If you would like to modify this package, clone the repo and install from source:
python -m pip install .
Requirements
- Python 3.11+
Usage
The library has the following components:
- AuthClient - provides functionality to interact with data sources
- SearchClient - provides functionality to search chunks with Redactive search service
- MultiUserClient - provides functionality manage multi-user search with Redactive search service
- RerankingSearchClient [Experimental] - retrieves extra results, then re-ranks them using a more precise ranking function, returning the top_k results
AuthClient
AuthClient needs to be configured with your account's API key which is available in the Apps page at Redactive Dashboard.
The AuthClient can be used to present users with the data providers' OAuth consent pages:
from redactive.auth_client import AuthClient
client = AuthClient(api_key="YOUR-APP'S-API-KEY")
# This value must _exactly_ match the redirect URI you provided when creating your
# Redactive app.
redirect_uri = "YOUR-APP'S-REDIRECT-URI"
# Possible data sources: confluence, sharepoint
provider = "confluence"
sign_in_url = await client.begin_connection(
provider=provider, redirect_uri=redirect_uri
)
# Now redirect your user to sign_in_url
The user will be redirected back to your app's configured redirect uri after they have completed the steps on
the data provider's OAuth consent page.
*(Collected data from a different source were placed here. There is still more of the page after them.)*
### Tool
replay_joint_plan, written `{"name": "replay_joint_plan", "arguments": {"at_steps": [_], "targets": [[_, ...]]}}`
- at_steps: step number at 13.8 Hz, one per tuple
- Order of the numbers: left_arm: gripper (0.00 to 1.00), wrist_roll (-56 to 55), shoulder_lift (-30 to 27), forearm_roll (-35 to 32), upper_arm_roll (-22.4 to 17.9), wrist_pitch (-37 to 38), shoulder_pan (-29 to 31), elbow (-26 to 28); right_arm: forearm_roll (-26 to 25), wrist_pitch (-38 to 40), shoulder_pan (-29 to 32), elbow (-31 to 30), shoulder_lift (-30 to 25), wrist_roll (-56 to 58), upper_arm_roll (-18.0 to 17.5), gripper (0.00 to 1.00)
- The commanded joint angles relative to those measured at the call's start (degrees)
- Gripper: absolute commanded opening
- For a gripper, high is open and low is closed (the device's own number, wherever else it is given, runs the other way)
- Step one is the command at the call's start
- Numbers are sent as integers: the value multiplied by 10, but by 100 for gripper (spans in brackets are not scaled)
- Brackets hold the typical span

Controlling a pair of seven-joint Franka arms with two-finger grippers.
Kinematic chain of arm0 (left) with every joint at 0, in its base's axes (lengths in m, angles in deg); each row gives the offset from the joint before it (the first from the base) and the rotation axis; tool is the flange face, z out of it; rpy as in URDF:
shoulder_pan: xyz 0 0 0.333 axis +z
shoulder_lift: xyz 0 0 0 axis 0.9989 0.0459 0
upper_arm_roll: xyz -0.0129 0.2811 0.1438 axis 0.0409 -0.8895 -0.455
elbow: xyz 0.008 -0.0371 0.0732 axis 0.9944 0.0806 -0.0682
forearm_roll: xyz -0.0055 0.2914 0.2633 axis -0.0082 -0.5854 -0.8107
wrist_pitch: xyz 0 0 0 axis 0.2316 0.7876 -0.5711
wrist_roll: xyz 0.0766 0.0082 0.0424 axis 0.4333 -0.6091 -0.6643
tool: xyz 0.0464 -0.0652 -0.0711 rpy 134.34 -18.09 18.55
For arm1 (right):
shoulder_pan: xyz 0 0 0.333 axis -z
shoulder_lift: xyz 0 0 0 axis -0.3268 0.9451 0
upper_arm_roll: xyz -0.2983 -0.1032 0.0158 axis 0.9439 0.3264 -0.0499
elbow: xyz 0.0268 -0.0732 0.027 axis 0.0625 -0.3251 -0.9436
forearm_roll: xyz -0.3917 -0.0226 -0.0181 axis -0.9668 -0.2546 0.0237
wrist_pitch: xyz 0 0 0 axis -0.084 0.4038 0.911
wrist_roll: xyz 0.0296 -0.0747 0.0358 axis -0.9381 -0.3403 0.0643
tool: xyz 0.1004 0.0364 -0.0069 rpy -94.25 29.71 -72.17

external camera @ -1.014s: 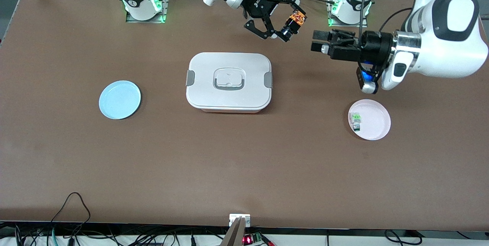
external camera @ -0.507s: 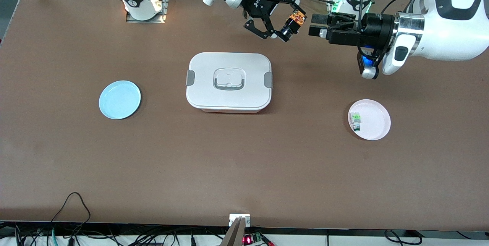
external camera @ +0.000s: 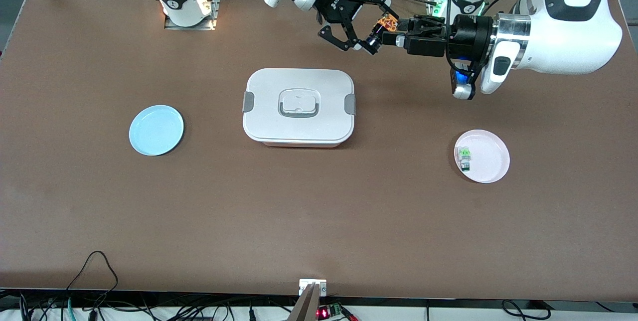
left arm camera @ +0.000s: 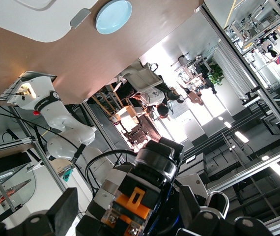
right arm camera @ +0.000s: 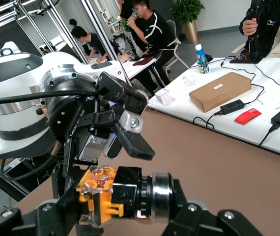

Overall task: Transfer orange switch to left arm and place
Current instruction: 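Grasp the switch with the left gripper while the right gripper holds it, then lower the switch onto the white plate while the right gripper withdraws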

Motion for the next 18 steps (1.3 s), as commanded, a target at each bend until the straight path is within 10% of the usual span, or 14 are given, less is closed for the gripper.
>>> {"name": "replay_joint_plan", "arguments": {"at_steps": [1,3,7,13,14,15,18], "targets": [[80,-7,-17,18,2,-9,1,14,2,-6,-4,10,7,-4,-1,0],[69,-7,-17,18,3,-9,1,14,1,-6,-4,10,7,-4,0,0],[0,1,-17,18,3,-7,1,14,1,-6,-4,11,7,-4,-1,0],[0,2,-17,14,2,-6,6,13,0,-6,-4,13,7,-4,0,0],[0,1,-17,13,2,-7,8,13,6,-6,-4,15,7,-4,-1,25],[0,0,-16,11,-2,-6,10,13,6,-5,-4,15,7,-4,-1,99],[0,0,-14,8,-6,-8,20,14,7,-5,-4,15,7,-13,-1,100]]}}
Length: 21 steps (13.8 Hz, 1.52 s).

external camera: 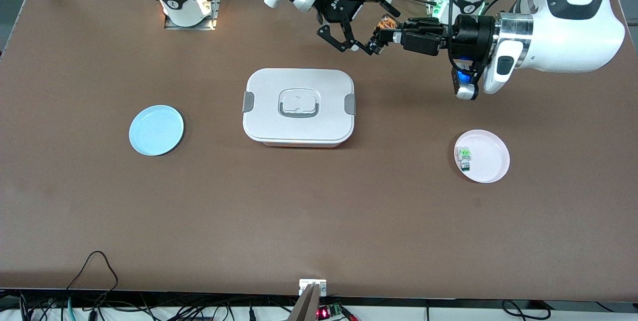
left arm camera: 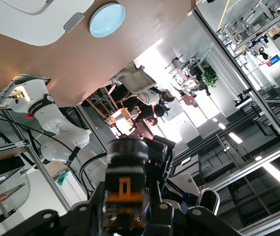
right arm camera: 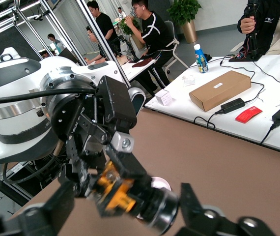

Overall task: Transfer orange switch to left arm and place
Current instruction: 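Lower the switch onto the white plate while the right gripper withdraws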

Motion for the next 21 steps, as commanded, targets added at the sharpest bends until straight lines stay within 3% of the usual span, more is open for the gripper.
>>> {"name": "replay_joint_plan", "arguments": {"at_steps": [1,4,8,10,13,16,17,20,21], "targets": [[0,-3,-9,0,-2,-2,15,12,5,-3,-3,12,6,1,-1,100],[0,-3,-8,-6,-7,-2,24,13,5,-3,-3,12,6,1,-1,100],[0,25,6,-78,-35,-2,28,13,8,24,8,12,7,1,1,100],[0,48,18,-162,-45,-2,30,11,21,108,39,12,5,-12,8,100],[0,141,34,-343,-47,-5,29,5,25,203,96,13,5,-11,9,100],[0,189,64,-440,-53,-17,30,6,24,325,147,13,-3,-10,14,100],[0,225,75,-494,-53,-28,30,6,20,376,159,13,-17,-7,29,100],[0,316,115,-624,-59,-94,32,13,16,512,161,12,-61,20,119,100],[0,350,141,-679,-72,-126,35,13,14,590,161,11,-76,17,169,100]]}}
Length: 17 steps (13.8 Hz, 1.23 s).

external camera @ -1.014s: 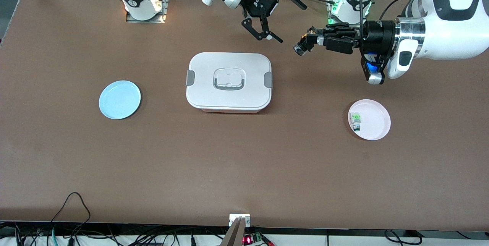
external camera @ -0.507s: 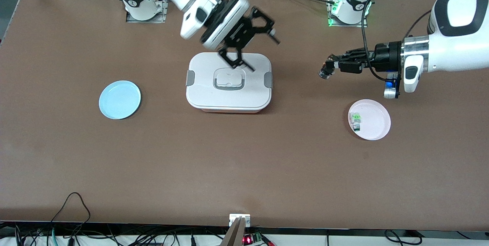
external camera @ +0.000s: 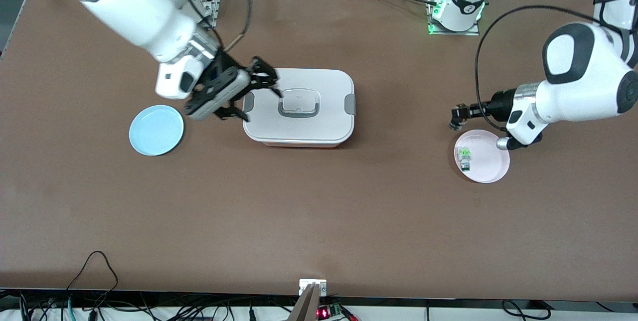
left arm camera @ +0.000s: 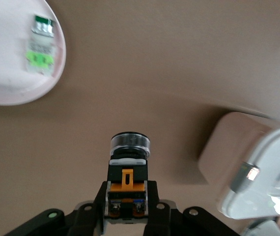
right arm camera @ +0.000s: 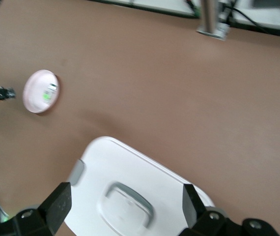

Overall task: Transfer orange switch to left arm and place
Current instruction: 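Lower the switch onto the white plate while the right gripper withdraws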

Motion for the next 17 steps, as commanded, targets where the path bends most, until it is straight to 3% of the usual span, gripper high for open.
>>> {"name": "replay_joint_plan", "arguments": {"at_steps": [1,4,8,11,13,17], "targets": [[0,71,37,-86,-18,-49,4,-4,-4,101,-1,-6,-28,2,64,100],[0,120,86,-146,-31,-133,14,-4,-78,163,-1,-6,-35,-6,89,100],[0,198,144,-150,-57,-236,21,2,-104,221,-6,-6,-54,-20,156,100],[0,201,163,-150,-57,-249,28,2,-127,266,-18,-5,-71,-33,210,100],[0,201,171,-150,-57,-267,28,9,-143,274,-69,-5,-79,-44,276,100],[0,202,172,-151,-57,-278,33,19,-145,289,-101,-6,-103,-86,323,100]]}}
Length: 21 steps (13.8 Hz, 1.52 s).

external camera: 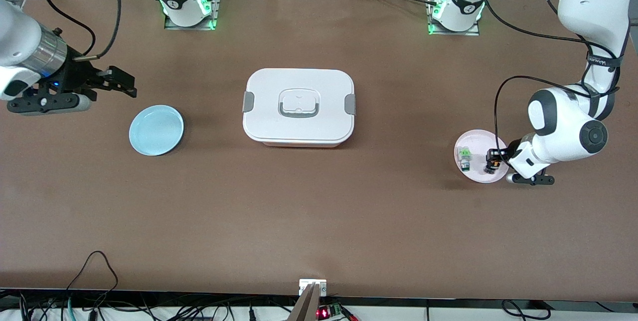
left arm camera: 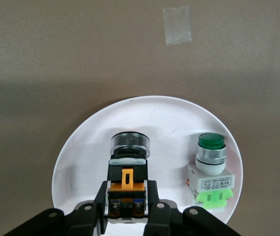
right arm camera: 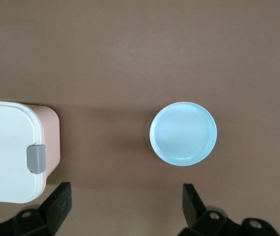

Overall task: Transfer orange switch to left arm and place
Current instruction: 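Open the left gripper to release the switch beside the green switch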

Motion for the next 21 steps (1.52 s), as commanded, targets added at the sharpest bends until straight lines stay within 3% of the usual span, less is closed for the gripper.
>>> {"name": "replay_joint_plan", "arguments": {"at_steps": [1,2,3,8,15,18,21], "targets": [[0,9,-4,-14,1,-9,5,10,-18,12,-31,-6,-27,-34,28,100],[43,8,-4,-13,1,-8,5,11,-34,12,-31,-6,-33,-34,28,100],[99,9,-5,-13,1,-8,6,12,-41,12,-30,-10,-42,-35,28,100],[100,9,-43,-13,0,-1,13,24,-40,11,-27,-5,-47,-42,29,100],[100,1,-173,-13,1,-19,27,96,-39,10,-26,-3,-46,-42,28,100],[100,7,-251,-14,2,-5,17,73,-40,10,-26,8,-45,-40,28,100],[100,8,-276,-14,2,171,15,-33,-40,12,-27,9,-44,-42,28,100]]}}
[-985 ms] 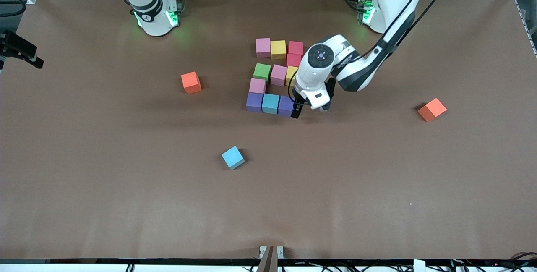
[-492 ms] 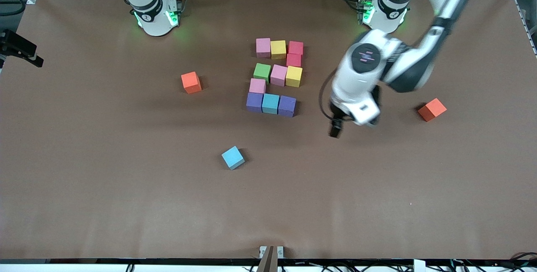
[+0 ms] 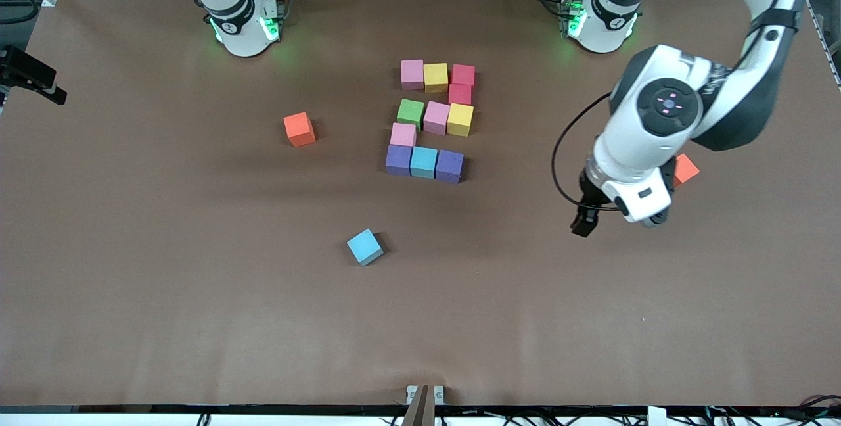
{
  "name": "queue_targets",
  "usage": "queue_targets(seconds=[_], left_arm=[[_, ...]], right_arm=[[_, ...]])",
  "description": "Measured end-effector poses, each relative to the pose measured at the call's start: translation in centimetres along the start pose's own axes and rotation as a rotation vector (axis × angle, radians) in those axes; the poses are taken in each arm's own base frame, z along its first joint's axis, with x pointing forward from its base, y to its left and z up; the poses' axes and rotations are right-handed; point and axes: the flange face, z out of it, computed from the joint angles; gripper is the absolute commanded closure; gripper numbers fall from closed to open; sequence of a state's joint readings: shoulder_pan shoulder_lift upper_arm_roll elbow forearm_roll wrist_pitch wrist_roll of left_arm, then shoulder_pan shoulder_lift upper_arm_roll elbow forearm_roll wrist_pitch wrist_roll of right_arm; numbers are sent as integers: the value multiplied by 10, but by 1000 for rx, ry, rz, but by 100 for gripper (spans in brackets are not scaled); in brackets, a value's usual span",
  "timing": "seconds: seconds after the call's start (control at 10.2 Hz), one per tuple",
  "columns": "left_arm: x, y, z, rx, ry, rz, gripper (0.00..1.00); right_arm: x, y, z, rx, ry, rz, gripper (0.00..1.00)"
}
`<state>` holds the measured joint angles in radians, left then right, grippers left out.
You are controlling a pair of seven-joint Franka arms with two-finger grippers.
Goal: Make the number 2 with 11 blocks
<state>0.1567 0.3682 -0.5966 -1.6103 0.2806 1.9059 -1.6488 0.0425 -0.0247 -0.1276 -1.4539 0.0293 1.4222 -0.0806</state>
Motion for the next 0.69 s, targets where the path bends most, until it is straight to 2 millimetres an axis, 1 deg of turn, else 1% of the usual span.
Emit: queue_targets(seconds=[0.2,0.39,0.59,0.69], left_arm=[[35,-11,-20,60,5,136,0],[73,-31,-55,52,-5,267,0],[110,-60,-85,65,-21,440,0],[129,-79,-101,77,-24,547,0]], right_arm=[[0,0,0,0,-2,0,0],[-1,0,0,1,-10,1,0],[-2,1,0,1,-11,3,0],[-2,6,0,1,-10,12,0]])
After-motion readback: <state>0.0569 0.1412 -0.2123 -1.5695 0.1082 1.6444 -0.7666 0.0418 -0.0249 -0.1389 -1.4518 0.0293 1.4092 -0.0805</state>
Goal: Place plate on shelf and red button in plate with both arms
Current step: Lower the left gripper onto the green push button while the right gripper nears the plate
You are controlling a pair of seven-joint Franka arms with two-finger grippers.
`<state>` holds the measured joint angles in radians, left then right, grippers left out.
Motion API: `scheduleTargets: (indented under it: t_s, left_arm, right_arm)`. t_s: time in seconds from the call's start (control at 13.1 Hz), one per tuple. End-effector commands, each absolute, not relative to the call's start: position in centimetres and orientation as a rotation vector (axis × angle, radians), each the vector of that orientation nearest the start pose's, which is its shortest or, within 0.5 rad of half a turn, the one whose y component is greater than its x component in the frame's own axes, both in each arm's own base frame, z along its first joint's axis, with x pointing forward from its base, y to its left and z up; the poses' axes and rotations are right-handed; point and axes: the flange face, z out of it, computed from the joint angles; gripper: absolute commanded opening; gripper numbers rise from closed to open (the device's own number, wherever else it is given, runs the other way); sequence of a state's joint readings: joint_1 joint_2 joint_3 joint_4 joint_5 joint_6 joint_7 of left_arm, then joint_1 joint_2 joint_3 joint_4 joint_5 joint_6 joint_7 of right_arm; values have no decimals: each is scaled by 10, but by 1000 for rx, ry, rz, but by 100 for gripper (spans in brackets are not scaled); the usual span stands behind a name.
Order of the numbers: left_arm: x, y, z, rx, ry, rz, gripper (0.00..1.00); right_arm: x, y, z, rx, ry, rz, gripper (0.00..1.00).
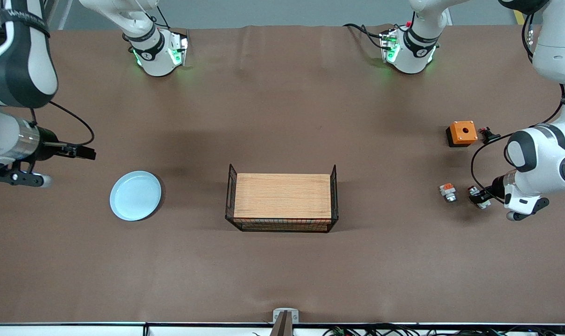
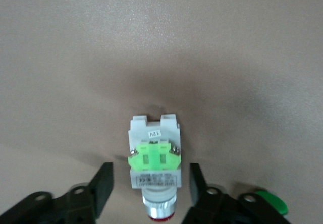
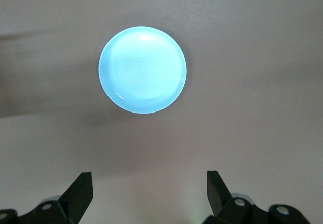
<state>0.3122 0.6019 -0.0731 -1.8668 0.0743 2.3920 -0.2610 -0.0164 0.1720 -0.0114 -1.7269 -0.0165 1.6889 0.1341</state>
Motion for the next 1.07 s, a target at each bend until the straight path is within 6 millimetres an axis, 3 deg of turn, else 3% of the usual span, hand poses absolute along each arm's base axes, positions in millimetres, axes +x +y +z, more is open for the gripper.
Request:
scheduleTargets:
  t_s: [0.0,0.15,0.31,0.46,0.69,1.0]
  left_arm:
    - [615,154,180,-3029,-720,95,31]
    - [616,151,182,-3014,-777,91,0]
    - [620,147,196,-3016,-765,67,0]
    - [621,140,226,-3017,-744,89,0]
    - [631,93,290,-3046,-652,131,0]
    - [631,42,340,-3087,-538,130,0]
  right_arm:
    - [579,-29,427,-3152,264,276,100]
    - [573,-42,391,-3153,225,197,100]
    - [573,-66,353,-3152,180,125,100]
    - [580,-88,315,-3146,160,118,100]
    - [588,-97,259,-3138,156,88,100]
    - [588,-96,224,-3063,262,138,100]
There will be a signin code present in the code
parameter of the query string e.g.
https://your-redirect-page.com?code=abcde12345
.
This code may be exchanged for a user access token (which the user may use to issue queries against their data):
# Exchange signin code for a Redactive ID token
response = await client.exchange_tokens(code="SIGNIN-CODE")
access_token = response.idToken
Once a user has completed the OAuth flow, the data source should show up in their connected data sources:
response = await client.list_connections(
access_token=access_token
)
assert "confluence" in response.connections # ✅
Use the list_connections
method to keep your user's connection status up to date, and provide mechanisms to re-connect data sources.
SearchClient
With a Redactive access_token
, you can perform two types of search
Query-based Search
Retrieve relevant chunks of information that are related to a user query.
from redactive.search_client import SearchClient
client = SearchClient()
# Semantic Search: retrieve text extracts (chunks) from various documents pertaining to the user query
client.search_chunks(
access_token=access_token,
query="Tell me about AI"
)
Filters may be applied to query-based search operations. At present, the following fields may be provided as filter predicates:
message Filters {
// Scope of the query. This may either be the name of a provider, or a subspace of documents.
// Subspaces take the form of <provider>://<tenancy>/<path>
// e.g. for Confluence: 'confluence://redactiveai.atlassian.net/Engineering/Engineering Onboarding Guide'
// for Sharepoint: 'sharepoint://redactiveai.sharepoint.com/Shared Documents/Engineering/Onboarding Guide.pdf'
repeated string scope = 1;
// Timespan of response chunk's creation
optional TimeSpan created = 2;
// Timespan of response chunk's last modification
optional TimeSpan modified = 3;
// List of user emails associated with response chunk
repeated string user_emails = 4;
// Include content from documents in trash
optional bool include_content_in_trash = 5;
}
The query will only return results which match ALL filter predicates i.e. if multiple fields are populated in the filter object, the resulting filter is the logical 'AND' of all the fields. If a data source provider does not support a filter-type, then no results from that provider are returned.
Filters may be populated and provided to a query in the following way for the Python SDK:
from datetime import datetime, timedelta
from redactive.search_client import SearchClient
from redactive.grpc.v2 import Filters
client = SearchClient()
# Query chunks from Confluence only, that are from documents created before last week, modified since last week,
# and that are from documents associated with a user's email. Include chunks from trashed documents.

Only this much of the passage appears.